_TASK DETAILS_
In the records below, find the line containing "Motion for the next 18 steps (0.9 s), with" and retype it and every line after it exactly, adding nothing.
[[ SOURCE DATA, beginning ]]
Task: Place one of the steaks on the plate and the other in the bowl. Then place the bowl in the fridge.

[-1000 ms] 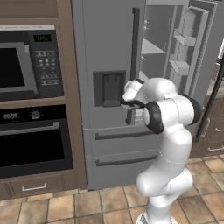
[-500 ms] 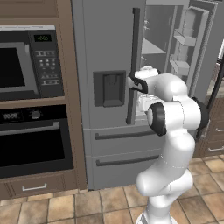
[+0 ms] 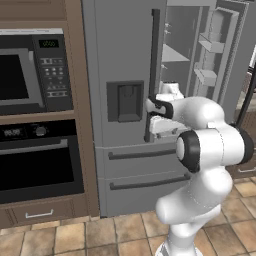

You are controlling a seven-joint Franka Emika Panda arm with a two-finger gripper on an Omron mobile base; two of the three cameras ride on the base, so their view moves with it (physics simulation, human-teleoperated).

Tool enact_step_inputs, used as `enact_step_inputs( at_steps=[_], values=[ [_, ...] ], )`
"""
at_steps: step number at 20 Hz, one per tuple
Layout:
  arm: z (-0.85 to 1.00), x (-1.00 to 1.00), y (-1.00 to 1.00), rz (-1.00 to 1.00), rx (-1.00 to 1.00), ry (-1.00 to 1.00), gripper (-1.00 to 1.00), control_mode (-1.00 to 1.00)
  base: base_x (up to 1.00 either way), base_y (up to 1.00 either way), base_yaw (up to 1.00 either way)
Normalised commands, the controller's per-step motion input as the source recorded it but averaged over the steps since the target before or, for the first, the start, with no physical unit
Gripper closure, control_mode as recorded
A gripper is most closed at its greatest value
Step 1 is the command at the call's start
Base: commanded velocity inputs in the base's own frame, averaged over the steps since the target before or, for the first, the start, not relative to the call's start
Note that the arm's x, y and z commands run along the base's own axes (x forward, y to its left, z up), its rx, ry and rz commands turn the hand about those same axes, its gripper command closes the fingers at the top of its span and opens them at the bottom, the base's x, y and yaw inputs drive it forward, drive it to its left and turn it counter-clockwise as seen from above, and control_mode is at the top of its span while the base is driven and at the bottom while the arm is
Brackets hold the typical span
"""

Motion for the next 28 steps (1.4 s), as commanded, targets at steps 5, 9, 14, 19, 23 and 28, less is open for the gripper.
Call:
enact_step_inputs(
  at_steps=[5, 9, 14, 19, 23, 28],
  values=[
    [-0.34, 0.29, -0.14, -0.23, -0.12, -0.20, -1.00, -1.00, 0.00, 0.00, 0.00],
    [0.23, 0.54, 0.20, -0.40, 0.39, -0.67, -1.00, -1.00, 0.00, 0.00, 0.00],
    [0.65, 0.53, 0.24, -0.15, -0.05, -0.17, -1.00, -1.00, 0.00, 0.00, 0.00],
    [0.74, 0.37, -0.04, -0.20, -0.16, -0.05, -1.00, -1.00, 0.00, 0.00, 0.00],
    [0.18, 0.08, -0.01, -0.13, 0.07, -0.13, -1.00, -1.00, 0.00, 0.00, 0.00],
    [-0.08, 0.30, -0.02, 0.00, 0.10, -0.05, -1.00, -1.00, 0.00, 0.00, 0.00]
  ],
)
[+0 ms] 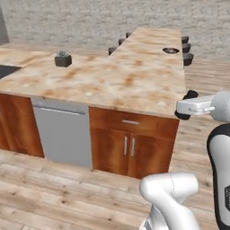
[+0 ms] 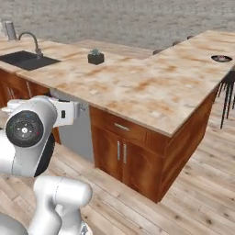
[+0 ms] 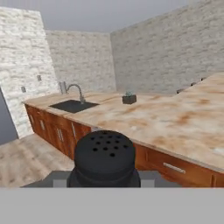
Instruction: Retrieve the shaker from the cabinet and place it next the steak on a plate on the dining table.
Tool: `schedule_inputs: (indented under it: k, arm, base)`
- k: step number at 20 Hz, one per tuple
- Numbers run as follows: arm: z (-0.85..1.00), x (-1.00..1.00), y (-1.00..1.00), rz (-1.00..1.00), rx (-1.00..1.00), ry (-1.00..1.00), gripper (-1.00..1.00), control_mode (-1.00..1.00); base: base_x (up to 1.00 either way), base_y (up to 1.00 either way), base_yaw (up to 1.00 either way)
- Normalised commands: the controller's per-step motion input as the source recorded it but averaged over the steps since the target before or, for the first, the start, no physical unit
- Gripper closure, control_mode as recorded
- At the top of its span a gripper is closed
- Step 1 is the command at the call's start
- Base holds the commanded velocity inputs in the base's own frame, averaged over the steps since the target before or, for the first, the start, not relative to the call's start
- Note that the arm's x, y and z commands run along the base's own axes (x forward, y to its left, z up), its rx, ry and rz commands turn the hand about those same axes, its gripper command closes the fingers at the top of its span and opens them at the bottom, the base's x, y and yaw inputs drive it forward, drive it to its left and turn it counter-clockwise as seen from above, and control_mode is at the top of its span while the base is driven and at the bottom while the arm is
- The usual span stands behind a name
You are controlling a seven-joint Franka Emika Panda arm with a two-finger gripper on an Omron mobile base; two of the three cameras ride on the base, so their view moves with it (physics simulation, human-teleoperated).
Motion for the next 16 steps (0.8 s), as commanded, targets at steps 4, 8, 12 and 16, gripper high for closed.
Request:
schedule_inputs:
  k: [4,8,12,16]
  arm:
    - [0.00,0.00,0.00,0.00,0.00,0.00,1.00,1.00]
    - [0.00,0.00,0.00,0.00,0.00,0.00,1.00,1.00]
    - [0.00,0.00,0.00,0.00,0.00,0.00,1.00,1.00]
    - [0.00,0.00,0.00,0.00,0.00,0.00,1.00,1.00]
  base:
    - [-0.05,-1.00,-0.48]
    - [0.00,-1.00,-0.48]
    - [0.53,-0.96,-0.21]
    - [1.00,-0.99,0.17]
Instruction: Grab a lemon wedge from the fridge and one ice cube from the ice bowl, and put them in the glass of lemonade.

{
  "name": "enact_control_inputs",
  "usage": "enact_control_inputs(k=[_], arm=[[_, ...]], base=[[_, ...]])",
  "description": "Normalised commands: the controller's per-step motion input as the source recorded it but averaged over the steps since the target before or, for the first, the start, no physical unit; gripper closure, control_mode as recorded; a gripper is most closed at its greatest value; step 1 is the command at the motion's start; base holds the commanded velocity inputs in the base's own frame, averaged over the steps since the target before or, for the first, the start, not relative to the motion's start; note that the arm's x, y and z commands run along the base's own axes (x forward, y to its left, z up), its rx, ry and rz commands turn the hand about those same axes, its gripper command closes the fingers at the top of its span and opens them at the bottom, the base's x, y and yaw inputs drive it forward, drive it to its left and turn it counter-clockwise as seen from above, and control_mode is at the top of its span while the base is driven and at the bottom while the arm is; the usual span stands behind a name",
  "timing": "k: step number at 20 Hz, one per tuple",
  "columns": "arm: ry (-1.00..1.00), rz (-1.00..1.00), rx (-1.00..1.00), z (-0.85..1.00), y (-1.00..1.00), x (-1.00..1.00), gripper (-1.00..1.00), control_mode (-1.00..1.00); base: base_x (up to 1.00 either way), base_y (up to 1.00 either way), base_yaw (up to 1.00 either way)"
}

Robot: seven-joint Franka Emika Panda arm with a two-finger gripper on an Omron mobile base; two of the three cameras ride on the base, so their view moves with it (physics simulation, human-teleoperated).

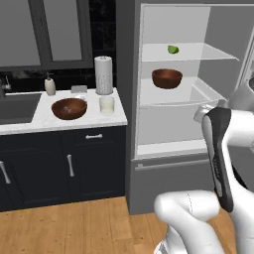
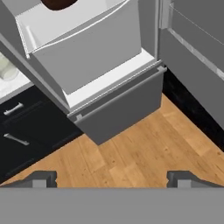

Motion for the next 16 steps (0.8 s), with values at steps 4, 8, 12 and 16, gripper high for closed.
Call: enact_control_inputs(k=[4,8,12,16], arm=[[0.00,0.04,0.00,0.00,-0.09,0.02,-1.00,1.00],[0.00,0.00,0.00,0.00,0.00,0.00,-1.00,1.00],[0.00,0.00,0.00,0.00,0.00,0.00,-1.00,1.00],[0.00,0.00,0.00,0.00,0.00,0.00,-1.00,1.00]], base=[[0.25,-0.39,0.13],[0.30,-0.57,0.17],[0.57,-0.41,0.10],[0.79,-0.24,0.00]])
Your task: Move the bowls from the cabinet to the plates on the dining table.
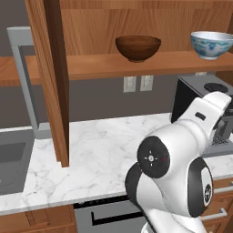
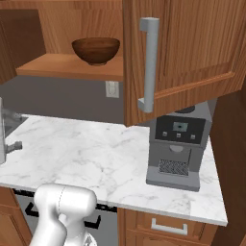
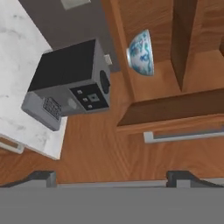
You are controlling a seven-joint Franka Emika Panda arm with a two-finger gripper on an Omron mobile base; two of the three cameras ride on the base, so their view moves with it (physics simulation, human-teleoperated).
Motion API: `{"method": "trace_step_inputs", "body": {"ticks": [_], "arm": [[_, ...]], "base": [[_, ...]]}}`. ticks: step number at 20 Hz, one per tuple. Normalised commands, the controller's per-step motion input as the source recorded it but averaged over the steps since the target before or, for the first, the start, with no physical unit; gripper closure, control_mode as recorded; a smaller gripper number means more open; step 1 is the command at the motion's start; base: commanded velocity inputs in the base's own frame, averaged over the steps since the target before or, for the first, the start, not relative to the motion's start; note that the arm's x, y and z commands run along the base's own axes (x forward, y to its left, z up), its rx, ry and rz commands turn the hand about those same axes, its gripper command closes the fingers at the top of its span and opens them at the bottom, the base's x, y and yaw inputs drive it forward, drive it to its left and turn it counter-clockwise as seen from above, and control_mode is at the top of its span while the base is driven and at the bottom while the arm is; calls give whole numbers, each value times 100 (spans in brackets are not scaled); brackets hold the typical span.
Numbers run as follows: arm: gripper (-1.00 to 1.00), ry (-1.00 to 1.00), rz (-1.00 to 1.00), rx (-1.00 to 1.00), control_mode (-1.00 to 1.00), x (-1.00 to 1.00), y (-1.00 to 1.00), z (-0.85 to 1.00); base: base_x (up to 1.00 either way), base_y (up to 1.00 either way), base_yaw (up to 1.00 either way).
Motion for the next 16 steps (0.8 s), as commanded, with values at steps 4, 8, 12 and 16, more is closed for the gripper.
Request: {"method": "trace_step_inputs", "body": {"ticks": [4, 8, 12, 16], "arm": [[-100, 0, -23, 0, -100, 69, -26, 0], [-100, 0, -22, 0, -100, 72, -31, 0], [-100, -2, -18, 0, -100, 73, -38, 0], [-100, -4, -16, 0, -100, 74, -41, 0]], "base": [[0, 0, 0], [0, 0, 0], [0, 0, 0], [0, 0, 0]]}}
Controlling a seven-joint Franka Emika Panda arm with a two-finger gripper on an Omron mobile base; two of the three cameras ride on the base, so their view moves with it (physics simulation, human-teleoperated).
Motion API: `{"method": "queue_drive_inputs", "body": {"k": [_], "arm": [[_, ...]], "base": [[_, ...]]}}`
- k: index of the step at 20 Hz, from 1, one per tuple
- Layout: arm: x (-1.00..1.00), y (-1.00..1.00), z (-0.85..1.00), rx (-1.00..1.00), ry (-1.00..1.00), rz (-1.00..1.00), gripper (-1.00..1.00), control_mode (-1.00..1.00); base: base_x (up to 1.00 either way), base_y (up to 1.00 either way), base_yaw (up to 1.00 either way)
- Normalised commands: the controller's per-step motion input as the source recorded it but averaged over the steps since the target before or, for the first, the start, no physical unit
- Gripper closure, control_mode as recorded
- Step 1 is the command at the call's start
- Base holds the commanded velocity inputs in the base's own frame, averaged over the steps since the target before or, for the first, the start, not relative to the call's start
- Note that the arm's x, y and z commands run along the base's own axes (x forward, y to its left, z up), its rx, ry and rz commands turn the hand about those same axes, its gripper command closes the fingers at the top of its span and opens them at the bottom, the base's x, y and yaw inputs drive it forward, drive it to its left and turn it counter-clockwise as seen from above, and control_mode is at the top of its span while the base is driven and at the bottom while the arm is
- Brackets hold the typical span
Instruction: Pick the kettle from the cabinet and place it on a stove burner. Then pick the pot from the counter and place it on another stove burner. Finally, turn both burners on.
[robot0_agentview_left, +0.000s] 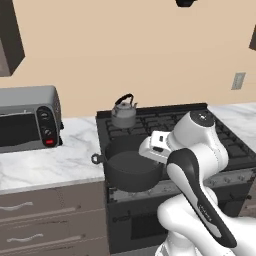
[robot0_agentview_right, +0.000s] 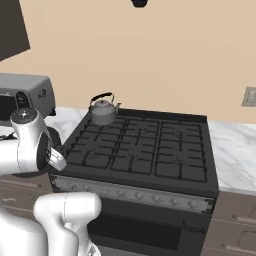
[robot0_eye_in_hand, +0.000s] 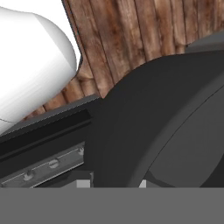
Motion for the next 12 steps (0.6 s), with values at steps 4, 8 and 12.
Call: {"method": "queue_drive_inputs", "body": {"k": [4, 8, 12], "arm": [[0.00, 0.00, 0.00, 0.00, 0.00, 0.00, 1.00, 1.00], [0.00, 0.00, 0.00, 0.00, 0.00, 0.00, 1.00, 1.00], [0.00, 0.00, 0.00, 0.00, 0.00, 0.00, 1.00, 1.00]], "base": [[0.14, -0.38, 0.02], [0.19, -0.34, 0.04], [0.25, -0.28, 0.06]]}}
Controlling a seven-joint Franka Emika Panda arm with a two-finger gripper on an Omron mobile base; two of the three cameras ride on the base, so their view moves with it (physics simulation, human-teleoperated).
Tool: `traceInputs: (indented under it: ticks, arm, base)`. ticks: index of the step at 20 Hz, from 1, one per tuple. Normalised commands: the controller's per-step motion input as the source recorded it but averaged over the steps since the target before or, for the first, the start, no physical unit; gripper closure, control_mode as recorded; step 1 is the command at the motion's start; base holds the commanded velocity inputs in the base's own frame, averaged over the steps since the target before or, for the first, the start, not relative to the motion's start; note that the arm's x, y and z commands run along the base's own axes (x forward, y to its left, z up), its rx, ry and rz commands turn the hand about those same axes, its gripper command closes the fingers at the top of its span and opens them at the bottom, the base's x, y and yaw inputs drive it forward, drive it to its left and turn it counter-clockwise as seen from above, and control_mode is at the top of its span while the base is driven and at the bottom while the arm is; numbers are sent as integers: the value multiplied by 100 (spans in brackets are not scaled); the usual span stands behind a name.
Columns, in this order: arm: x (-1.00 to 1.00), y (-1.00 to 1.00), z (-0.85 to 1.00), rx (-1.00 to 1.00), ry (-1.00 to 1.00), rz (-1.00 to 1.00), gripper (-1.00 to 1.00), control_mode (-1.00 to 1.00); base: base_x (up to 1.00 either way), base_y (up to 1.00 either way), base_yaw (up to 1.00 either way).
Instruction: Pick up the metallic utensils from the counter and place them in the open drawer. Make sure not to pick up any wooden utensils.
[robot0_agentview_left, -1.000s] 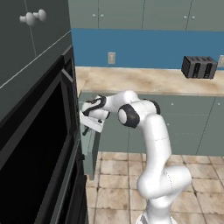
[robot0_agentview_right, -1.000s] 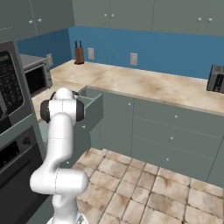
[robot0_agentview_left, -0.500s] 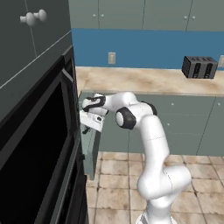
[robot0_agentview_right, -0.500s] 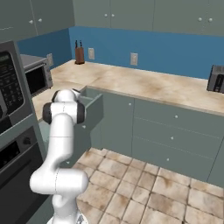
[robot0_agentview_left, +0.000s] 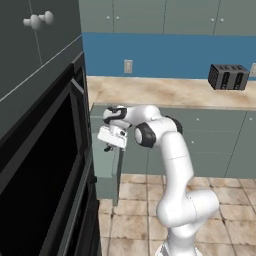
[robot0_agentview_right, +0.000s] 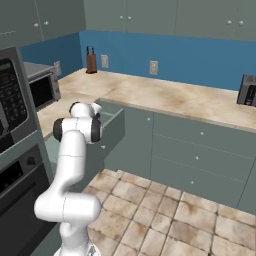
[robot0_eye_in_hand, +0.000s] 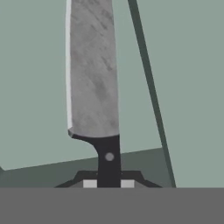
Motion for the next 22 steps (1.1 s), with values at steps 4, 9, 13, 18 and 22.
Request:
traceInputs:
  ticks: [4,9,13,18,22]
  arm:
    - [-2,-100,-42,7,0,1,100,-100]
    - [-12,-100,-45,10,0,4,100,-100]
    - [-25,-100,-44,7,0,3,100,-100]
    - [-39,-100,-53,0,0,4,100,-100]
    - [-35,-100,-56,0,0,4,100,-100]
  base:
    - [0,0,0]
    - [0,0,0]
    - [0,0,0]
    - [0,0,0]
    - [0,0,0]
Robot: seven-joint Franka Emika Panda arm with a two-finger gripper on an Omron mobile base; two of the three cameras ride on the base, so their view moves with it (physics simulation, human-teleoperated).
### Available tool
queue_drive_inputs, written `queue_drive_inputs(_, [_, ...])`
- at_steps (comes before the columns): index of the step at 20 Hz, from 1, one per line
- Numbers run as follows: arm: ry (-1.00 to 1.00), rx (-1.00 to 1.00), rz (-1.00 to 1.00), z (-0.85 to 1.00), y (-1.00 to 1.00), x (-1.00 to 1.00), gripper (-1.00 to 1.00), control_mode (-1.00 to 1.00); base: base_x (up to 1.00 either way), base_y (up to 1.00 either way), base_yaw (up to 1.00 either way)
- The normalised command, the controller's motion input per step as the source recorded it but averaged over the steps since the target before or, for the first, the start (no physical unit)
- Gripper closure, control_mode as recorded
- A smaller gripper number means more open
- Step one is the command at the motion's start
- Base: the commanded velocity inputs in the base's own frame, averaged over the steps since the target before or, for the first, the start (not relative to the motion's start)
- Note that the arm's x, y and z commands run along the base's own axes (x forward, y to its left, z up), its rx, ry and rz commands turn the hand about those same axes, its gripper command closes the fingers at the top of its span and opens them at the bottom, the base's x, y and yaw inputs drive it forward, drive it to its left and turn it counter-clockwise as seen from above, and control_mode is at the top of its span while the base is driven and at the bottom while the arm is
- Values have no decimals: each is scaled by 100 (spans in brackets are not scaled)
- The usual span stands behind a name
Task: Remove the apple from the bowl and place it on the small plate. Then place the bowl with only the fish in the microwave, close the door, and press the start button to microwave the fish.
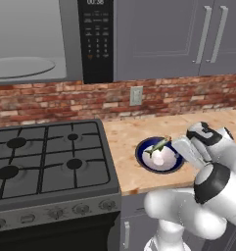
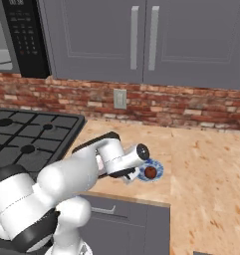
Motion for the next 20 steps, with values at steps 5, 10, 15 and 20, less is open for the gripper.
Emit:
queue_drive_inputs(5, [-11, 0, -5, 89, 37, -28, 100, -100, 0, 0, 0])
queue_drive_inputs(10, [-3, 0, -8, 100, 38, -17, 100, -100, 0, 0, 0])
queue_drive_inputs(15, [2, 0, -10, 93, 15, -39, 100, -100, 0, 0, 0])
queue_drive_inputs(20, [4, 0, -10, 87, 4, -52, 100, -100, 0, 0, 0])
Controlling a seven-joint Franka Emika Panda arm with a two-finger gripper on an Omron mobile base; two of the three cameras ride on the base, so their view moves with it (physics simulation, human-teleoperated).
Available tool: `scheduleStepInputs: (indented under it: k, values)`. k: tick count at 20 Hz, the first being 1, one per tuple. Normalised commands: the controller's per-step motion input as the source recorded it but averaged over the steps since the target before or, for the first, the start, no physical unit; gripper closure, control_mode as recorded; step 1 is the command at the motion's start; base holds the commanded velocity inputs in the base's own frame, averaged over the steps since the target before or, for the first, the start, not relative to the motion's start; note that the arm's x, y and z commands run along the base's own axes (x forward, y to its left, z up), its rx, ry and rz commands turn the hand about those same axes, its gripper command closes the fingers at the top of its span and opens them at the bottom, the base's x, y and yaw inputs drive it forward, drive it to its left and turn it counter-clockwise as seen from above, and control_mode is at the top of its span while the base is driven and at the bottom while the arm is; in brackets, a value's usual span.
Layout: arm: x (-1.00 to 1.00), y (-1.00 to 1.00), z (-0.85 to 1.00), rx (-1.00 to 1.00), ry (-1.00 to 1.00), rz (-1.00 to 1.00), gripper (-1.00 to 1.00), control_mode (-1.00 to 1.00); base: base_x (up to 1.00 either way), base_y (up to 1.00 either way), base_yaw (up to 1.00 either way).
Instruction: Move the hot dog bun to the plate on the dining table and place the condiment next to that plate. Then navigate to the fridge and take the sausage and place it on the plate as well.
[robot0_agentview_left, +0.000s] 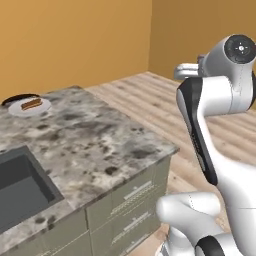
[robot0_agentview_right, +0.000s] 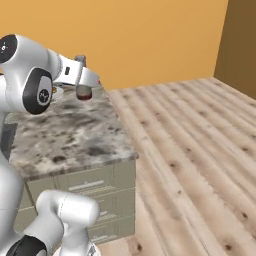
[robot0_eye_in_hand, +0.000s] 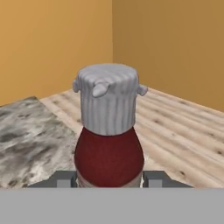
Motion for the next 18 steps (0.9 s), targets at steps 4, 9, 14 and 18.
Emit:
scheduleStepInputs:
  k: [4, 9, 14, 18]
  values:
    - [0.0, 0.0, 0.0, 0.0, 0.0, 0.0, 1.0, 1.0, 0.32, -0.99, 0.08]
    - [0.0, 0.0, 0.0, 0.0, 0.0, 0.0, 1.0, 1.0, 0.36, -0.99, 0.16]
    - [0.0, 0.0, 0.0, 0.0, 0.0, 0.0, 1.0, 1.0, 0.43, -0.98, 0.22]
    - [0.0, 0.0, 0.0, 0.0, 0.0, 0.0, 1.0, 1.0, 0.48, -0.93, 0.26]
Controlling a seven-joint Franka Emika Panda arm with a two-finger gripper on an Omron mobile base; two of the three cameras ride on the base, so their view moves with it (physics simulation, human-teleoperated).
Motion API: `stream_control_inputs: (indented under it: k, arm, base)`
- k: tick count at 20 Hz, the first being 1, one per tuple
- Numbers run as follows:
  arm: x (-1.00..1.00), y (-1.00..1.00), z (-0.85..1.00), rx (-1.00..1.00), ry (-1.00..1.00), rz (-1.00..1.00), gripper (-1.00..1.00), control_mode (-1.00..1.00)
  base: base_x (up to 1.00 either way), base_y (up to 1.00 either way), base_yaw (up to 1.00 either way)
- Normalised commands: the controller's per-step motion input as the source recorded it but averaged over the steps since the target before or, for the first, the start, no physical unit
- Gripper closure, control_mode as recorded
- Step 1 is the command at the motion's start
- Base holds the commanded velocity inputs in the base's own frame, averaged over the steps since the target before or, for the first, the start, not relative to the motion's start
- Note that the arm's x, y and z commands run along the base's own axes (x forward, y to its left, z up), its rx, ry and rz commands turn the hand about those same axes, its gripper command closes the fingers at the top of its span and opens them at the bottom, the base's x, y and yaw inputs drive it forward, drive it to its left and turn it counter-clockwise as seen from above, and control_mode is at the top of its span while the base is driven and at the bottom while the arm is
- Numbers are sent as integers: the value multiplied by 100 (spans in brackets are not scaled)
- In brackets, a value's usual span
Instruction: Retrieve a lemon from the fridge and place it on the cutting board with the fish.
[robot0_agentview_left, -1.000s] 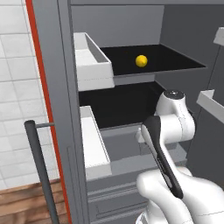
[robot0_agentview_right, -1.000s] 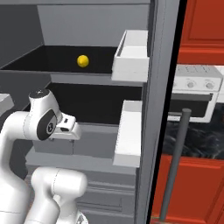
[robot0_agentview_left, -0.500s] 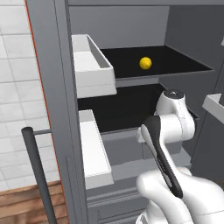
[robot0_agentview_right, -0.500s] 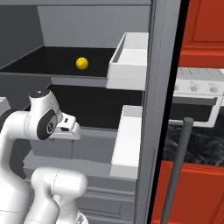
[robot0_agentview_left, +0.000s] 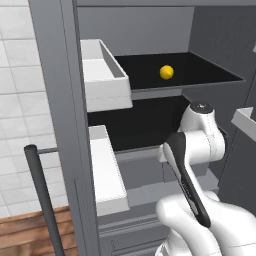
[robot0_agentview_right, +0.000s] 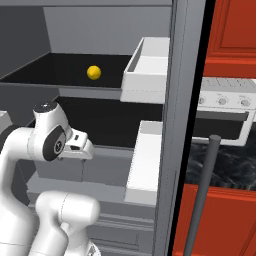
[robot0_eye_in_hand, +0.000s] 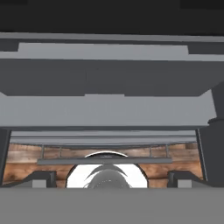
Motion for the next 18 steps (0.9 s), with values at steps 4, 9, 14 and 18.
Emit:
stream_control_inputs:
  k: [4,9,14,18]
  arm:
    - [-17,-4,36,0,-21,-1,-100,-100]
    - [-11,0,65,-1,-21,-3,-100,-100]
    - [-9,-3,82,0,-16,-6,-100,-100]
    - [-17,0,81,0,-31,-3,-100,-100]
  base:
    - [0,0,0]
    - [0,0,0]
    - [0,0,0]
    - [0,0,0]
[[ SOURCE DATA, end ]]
_EXERCISE SOLUTION_
Motion for the next 18 steps (0.9 s), with values at steps 4, 9, 14 and 18.
Emit:
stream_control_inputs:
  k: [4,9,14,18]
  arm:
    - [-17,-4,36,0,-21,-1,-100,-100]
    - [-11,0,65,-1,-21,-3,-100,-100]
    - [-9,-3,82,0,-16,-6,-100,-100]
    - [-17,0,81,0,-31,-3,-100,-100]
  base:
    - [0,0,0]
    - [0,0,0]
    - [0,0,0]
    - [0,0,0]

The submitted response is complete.